Segment Start: Record excerpts

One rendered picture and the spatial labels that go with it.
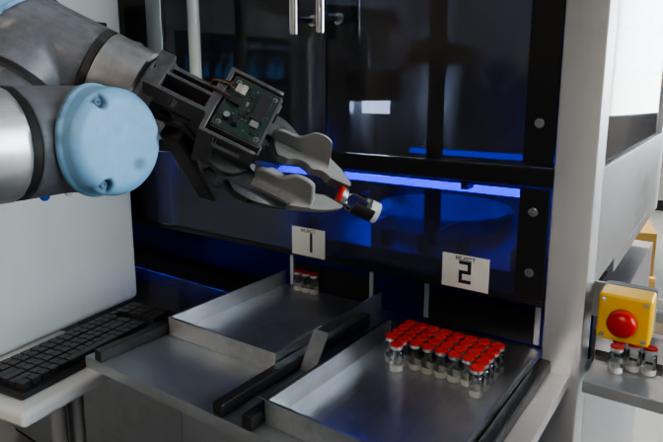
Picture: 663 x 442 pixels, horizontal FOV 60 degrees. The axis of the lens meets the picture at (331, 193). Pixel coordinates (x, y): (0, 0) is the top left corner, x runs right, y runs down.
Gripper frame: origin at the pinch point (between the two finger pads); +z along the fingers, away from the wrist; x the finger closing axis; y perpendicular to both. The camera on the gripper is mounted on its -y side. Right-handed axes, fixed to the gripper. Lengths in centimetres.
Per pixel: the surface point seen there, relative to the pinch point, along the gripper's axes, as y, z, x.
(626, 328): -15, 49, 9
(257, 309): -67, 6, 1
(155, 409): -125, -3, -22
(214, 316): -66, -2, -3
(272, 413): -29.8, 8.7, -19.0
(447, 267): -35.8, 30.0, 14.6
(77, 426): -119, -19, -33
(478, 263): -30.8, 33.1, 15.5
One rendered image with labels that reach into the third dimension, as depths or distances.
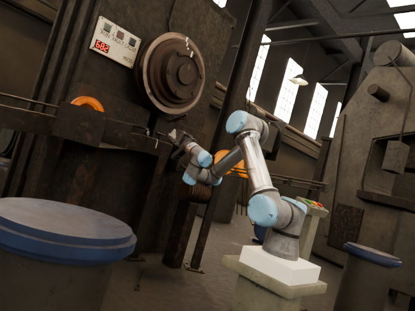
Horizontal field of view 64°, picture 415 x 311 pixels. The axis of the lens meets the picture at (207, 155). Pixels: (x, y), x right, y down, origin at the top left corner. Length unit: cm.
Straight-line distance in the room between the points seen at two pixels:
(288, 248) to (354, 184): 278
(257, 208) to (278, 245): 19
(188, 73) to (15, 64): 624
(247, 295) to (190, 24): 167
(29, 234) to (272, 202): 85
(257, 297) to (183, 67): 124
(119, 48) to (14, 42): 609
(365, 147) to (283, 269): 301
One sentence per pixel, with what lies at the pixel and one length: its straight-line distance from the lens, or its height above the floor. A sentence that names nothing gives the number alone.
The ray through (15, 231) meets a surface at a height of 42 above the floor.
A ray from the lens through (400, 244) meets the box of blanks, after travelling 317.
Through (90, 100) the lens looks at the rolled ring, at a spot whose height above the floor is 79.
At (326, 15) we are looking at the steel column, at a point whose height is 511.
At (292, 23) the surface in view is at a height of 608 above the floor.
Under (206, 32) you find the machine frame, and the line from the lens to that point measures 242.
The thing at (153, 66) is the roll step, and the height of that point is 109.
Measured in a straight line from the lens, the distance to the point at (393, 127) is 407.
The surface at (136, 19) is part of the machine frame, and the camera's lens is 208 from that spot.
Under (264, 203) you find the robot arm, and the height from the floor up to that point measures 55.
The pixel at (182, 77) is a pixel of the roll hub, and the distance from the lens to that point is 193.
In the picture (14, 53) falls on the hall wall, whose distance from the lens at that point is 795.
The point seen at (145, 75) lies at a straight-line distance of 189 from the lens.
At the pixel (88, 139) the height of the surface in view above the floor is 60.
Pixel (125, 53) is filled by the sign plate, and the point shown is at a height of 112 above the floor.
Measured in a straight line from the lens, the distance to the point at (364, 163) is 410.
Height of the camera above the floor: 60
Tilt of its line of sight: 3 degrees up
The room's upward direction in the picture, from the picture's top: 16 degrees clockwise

Segment End: Record excerpts

**Task goal:** In the entries above, copy the lines from the one that contains "Height of the camera above the floor: 60" through the last line, exactly as they appear.

**Result:**
Height of the camera above the floor: 60
Tilt of its line of sight: 3 degrees up
The room's upward direction in the picture, from the picture's top: 16 degrees clockwise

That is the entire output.